- _YOUR TASK_
Having read the data, transcribe all of it without deviation.

- _GIVEN INFORMATION_

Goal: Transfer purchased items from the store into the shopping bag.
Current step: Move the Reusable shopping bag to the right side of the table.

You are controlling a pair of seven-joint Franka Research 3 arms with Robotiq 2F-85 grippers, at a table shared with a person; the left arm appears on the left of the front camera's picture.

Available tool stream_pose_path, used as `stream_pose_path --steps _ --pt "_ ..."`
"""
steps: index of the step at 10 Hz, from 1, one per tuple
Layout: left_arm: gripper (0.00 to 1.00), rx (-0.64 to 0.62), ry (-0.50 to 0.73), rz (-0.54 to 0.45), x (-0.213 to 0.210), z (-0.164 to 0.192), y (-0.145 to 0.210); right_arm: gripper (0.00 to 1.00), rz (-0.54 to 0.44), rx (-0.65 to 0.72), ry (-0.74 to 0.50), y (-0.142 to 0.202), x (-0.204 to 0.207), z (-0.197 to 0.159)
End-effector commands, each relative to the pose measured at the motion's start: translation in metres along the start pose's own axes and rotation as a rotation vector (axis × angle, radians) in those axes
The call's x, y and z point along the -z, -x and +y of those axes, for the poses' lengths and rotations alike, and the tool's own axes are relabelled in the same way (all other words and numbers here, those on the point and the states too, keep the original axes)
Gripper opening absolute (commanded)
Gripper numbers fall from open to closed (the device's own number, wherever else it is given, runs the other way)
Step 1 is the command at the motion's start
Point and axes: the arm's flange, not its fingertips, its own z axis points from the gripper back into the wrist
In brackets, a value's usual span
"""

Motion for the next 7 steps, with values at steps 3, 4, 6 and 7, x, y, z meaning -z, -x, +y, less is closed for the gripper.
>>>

- _WRITTEN RESPONSE_
Goal: Transfer purchased items from the store into the shopping bag.
Current step: Move the Reusable shopping bag to the right side of the table.

You are controlling a pair of seven-joint Franka Research 3 arms with Robotiq 2F-85 grippers, at a table shared with a person; the left arm appears on the left of the front camera's picture.

Available tool stream_pose_path, used as `stream_pose_path --steps _ --pt "_ ..."`
"""
steps: index of the step at 10 Hz, from 1, one per tuple
Layout: left_arm: gripper (0.00 to 1.00), rx (-0.64 to 0.62), ry (-0.50 to 0.73), rz (-0.54 to 0.45), x (-0.213 to 0.210), z (-0.164 to 0.192), y (-0.145 to 0.210); right_arm: gripper (0.00 to 1.00), rz (-0.54 to 0.44), rx (-0.65 to 0.72), ry (-0.74 to 0.50), y (-0.142 to 0.202), x (-0.204 to 0.207), z (-0.197 to 0.159)
End-effector commands, each relative to the pose measured at the motion's start: translation in metres along the start pose's own axes and rotation as a rotation vector (axis × angle, radians) in those axes
The call's x, y and z point along the -z, -x and +y of those axes, for the poses' lengths and rotations alike, and the tool's own axes are relabelled in the same way (all other words and numbers here, those on the point and the states too, keep the original axes)
Gripper opening absolute (commanded)
Gripper numbers fall from open to closed (the device's own number, wherever else it is given, runs the other way)
Step 1 is the command at the motion's start
Point and axes: the arm's flange, not its fingertips, its own z axis points from the gripper back into the wrist
In brackets, a value's usual span
"""

Motion for the next 7 steps, with values at steps 3, 4, 6 and 7, x, y, z meaning -z, -x, +y, less is closed for the gripper.
>>>

This concludes the output for the exercise.